Família mexicana é morta em suposto ataque de vingança

Pistoleiros relacionados ao narcotráfico mataram a mãe, o irmão e a irmã de um fuzileiro naval mexicano que morreu depois de participar de uma operação que matou um chefão das drogas, disse a polícia nesta terça-feira.

REUTERS

22 de dezembro de 2009 | 17h46

No que parece ser um ataque de vingança pela operação da Marinha na semana passada, pistoleiros invadiram a casa da família, na cidade de Quintin Arauz, no Estado de Tabasco, pouco antes de meia-noite de segunda-feira, disparando tiros.

"Eles partiram a porta com um machado e metralharam a sala e os quartos", disse Saturnino Dominguez, o vice-comandante da polícia local.

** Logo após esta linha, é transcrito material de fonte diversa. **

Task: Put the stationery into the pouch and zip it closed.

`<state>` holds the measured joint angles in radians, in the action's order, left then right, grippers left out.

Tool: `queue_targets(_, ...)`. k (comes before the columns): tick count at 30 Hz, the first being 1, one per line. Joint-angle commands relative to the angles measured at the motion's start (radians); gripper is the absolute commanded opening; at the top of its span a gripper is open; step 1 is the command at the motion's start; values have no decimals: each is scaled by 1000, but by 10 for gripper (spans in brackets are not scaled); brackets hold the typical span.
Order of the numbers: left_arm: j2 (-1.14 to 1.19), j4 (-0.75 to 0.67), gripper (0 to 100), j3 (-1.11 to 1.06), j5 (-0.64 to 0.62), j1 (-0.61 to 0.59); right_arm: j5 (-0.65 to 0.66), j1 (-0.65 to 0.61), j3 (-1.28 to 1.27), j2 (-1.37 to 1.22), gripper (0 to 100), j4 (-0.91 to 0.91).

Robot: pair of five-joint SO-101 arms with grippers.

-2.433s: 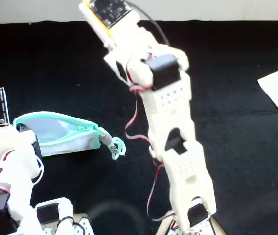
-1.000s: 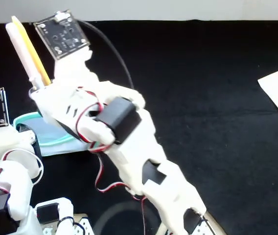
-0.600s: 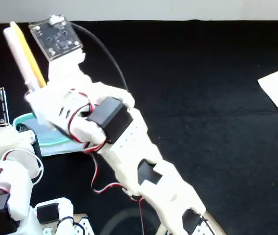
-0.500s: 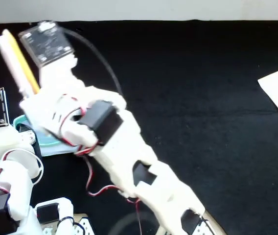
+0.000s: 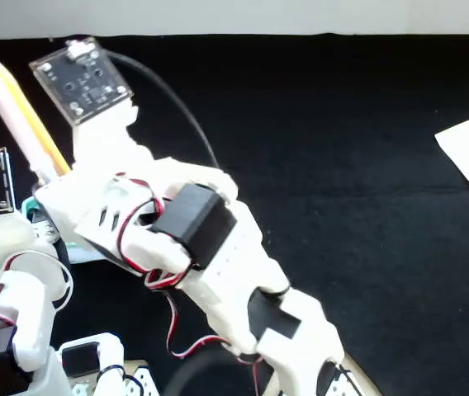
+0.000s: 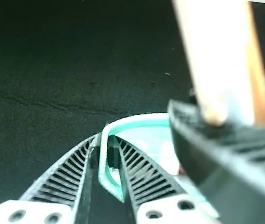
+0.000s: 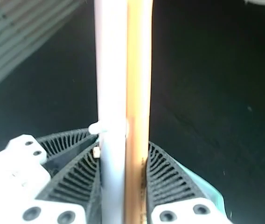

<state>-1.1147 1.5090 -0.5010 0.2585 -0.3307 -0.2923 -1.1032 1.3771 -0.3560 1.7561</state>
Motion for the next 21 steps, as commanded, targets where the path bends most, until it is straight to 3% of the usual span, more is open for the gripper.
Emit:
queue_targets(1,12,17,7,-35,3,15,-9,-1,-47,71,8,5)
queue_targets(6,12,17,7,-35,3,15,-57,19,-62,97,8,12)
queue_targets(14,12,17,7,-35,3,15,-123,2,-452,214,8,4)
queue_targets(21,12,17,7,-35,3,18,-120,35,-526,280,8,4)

Um quarto membro da família também morreu, enquanto outro ficou ferido.

Apesar de enviar 49 mil soldados por todo o México, as mortes relacionadas ao narcotráfico aumentaram em 2009 para um recorde de 7.000, e tortura, decapitações e outras atrocidades viraram coisa comum.

O presidente Felipe Calderón condenou o ataque à família em Quintin Arauz, dizendo: "Não devemos temer esses criminosos inescrupulosos que cometem barbaridades como esta".

O tiroteio aconteceu horas depois do funeral do fuzileiro naval das forças especiais Melquisedec Angulo, que morreu de ferimentos causados durante o ataque que matou Arturo Beltran Leyva, chefe do cartel que levava seu nome, e cinco de seus guarda-costas na semana passada.

Angulo, que foi atingido por uma granada durante a operação, foi visto como um herói, o que fez de sua família um alvo fácil.

Soldados mexicanos geralmente trabalham mascarados em operações contra cartéis de drogas para manter suas identidades secretas.